A newer version of this model is available: canbingol/gemma3_1B_base-tr-cpt-2nd_epoch_stage1

Model Card: Gemma3-1B Turkish CPT (50K–100K Subset, 1 Epoch – Stage 2)

Overview

This model is the Stage 2 Turkish Continued Pretraining (CPT) variant of Gemma-3-1B.

Unlike Stage 1, which was initialized from google/gemma-3-1b-pt,
this model was initialized from:

canbingol/gemma3_1B_base-tr-cpt-1epoch_stage1

Stage 2 continues domain adaptation by exposing the model to new data rather than repeating the same subset.

The model was trained for 1 epoch on samples 50,000 to 100,000 of the Turkish web corpus.

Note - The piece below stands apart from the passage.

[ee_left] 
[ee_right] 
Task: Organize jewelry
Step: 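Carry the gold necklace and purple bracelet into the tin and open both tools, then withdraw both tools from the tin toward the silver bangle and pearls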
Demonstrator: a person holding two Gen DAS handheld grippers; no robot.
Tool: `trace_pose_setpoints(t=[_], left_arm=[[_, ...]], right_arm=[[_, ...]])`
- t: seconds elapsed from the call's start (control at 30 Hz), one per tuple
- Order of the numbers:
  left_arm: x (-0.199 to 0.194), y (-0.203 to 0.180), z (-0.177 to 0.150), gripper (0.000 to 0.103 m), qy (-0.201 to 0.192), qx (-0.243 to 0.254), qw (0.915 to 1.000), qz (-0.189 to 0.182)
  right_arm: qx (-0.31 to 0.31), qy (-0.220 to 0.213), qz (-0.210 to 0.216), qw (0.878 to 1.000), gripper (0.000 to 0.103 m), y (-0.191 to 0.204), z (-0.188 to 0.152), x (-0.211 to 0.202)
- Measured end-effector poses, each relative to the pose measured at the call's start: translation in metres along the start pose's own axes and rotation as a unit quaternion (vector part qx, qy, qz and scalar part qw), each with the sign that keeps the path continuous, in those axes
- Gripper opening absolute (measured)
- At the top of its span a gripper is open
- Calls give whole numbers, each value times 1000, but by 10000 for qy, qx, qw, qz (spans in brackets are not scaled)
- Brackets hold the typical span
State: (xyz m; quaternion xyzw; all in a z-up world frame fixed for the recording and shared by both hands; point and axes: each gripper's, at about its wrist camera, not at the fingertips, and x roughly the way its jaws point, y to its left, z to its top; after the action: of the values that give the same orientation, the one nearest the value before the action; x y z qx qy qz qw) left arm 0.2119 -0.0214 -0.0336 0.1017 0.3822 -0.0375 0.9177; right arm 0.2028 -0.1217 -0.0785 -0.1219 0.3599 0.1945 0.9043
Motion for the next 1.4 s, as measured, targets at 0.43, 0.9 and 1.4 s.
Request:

Importantly, this model is a direct continuation of Stage 1.
Therefore, cumulatively it has been trained on samples 0–100,000 of the corpus (Stage 1: 0–50K, Stage 2: 50K–100K).

Training Lineage

Stage 0: google/gemma-3-1b-pt
Stage 1: Samples 0–50,000 (1 epoch)
Stage 2 (this release): Samples 50,000–100,000 (1 epoch)

Cumulative data exposure: 0–100,000 samples

This represents sequential CPT across disjoint data shards.

Training Setup

Dataset: canbingol/vngrs-web-corpus-200k
Subset Used: Samples 50,000–100,000
Initialization: Stage 1 checkpoint
Training Objective: Continued Pretraining
Epochs: 1
Data Regime: Plain text
Token Count (approximate): ~21–22M tokens
Cumulative Token Exposure (Stage 1 + Stage 2): ~43M tokens (approximate)

Usage Example

import torch
from transformers import AutoModelForCausalLM, AutoTokenizer

model_id = "canbingol/gemma3_1B_base-tr-cpt-1epoch_stage2"

device = "cuda" if torch.cuda.is_available() else "cpu"

model = AutoModelForCausalLM.from_pretrained(model_id)
tokenizer = AutoTokenizer.from_pretrained(model_id)

model = model.to(device)

prompt = "bundan böyle"
inputs = tokenizer(prompt, return_tensors="pt").to(device)

outputs = model.generate(
    **inputs,
    max_new_tokens=50,
    do_sample=True,
    temperature=0.8,
    top_p=0.9
)

generated_text = tokenizer.decode(outputs[0], skip_special_tokens=True)
print(generated_text)